# Exercise data
--- START ---

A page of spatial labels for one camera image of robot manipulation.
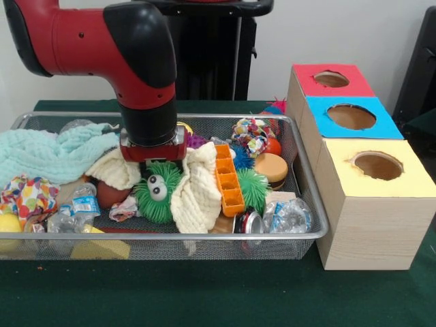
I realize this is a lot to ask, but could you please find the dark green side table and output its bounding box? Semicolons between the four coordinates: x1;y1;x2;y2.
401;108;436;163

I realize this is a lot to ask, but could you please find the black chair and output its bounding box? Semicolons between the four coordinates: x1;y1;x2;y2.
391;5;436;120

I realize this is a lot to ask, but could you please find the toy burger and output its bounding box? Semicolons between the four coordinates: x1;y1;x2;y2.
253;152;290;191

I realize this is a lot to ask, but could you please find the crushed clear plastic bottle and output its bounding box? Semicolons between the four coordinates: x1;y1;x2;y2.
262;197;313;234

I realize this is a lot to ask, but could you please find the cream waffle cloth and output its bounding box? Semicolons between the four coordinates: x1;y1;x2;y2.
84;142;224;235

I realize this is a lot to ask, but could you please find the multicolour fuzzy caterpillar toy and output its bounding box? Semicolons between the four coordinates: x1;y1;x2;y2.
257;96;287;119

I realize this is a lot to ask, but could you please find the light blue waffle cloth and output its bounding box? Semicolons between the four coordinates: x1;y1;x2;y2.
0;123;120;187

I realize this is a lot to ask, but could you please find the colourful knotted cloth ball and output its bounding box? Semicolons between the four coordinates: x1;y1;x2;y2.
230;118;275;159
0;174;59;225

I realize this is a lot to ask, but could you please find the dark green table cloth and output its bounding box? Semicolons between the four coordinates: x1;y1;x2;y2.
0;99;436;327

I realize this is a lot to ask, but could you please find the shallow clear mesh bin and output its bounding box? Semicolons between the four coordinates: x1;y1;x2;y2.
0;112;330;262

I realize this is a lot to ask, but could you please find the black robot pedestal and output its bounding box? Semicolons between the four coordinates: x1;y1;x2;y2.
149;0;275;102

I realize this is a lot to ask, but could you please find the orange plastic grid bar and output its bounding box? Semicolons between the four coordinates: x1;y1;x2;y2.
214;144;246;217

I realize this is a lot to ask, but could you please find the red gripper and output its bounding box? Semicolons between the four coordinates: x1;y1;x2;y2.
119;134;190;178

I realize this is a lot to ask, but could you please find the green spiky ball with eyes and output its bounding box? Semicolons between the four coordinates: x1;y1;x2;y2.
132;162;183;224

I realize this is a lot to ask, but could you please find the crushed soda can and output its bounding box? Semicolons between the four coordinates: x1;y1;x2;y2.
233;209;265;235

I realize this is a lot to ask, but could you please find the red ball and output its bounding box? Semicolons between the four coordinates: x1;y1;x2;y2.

--- END ---

Type the lines above out again exactly as they appear, skipping every picture.

# Solution
A page of spatial labels for one camera image of robot manipulation.
I realize this is a lot to ask, but could you please find the dark green side table and output its bounding box? Semicolons between the four coordinates: x1;y1;x2;y2.
401;108;436;163

I realize this is a lot to ask, but could you please find the black chair and output its bounding box? Semicolons between the four coordinates: x1;y1;x2;y2.
391;5;436;120

I realize this is a lot to ask, but could you please find the toy burger and output its bounding box? Semicolons between the four coordinates: x1;y1;x2;y2.
253;152;290;191

I realize this is a lot to ask, but could you please find the crushed clear plastic bottle and output its bounding box? Semicolons between the four coordinates: x1;y1;x2;y2.
262;197;313;234

I realize this is a lot to ask, but could you please find the cream waffle cloth and output its bounding box? Semicolons between the four coordinates: x1;y1;x2;y2.
84;142;224;235

I realize this is a lot to ask, but could you please find the multicolour fuzzy caterpillar toy and output its bounding box? Semicolons between the four coordinates: x1;y1;x2;y2.
257;96;287;119

I realize this is a lot to ask, but could you please find the light blue waffle cloth and output its bounding box? Semicolons between the four coordinates: x1;y1;x2;y2.
0;123;120;187

I realize this is a lot to ask, but could you please find the colourful knotted cloth ball and output its bounding box? Semicolons between the four coordinates: x1;y1;x2;y2.
230;118;275;159
0;174;59;225

I realize this is a lot to ask, but could you please find the dark green table cloth and output its bounding box? Semicolons between the four coordinates: x1;y1;x2;y2.
0;99;436;327

I realize this is a lot to ask, but could you please find the shallow clear mesh bin and output its bounding box? Semicolons between the four coordinates: x1;y1;x2;y2.
0;112;330;262

I realize this is a lot to ask, but could you please find the black robot pedestal and output its bounding box? Semicolons between the four coordinates: x1;y1;x2;y2.
149;0;275;102

I realize this is a lot to ask, but could you please find the orange plastic grid bar and output its bounding box? Semicolons between the four coordinates: x1;y1;x2;y2.
214;144;246;217

I realize this is a lot to ask, but could you please find the red gripper and output its bounding box? Semicolons between the four coordinates: x1;y1;x2;y2.
119;134;190;178

I realize this is a lot to ask, but could you please find the green spiky ball with eyes and output its bounding box? Semicolons between the four coordinates: x1;y1;x2;y2.
132;162;183;224

I realize this is a lot to ask, but could you please find the crushed soda can and output its bounding box? Semicolons between the four coordinates: x1;y1;x2;y2.
233;209;265;235

I realize this is a lot to ask, but could you please find the red ball and output its bounding box? Semicolons between the four coordinates: x1;y1;x2;y2.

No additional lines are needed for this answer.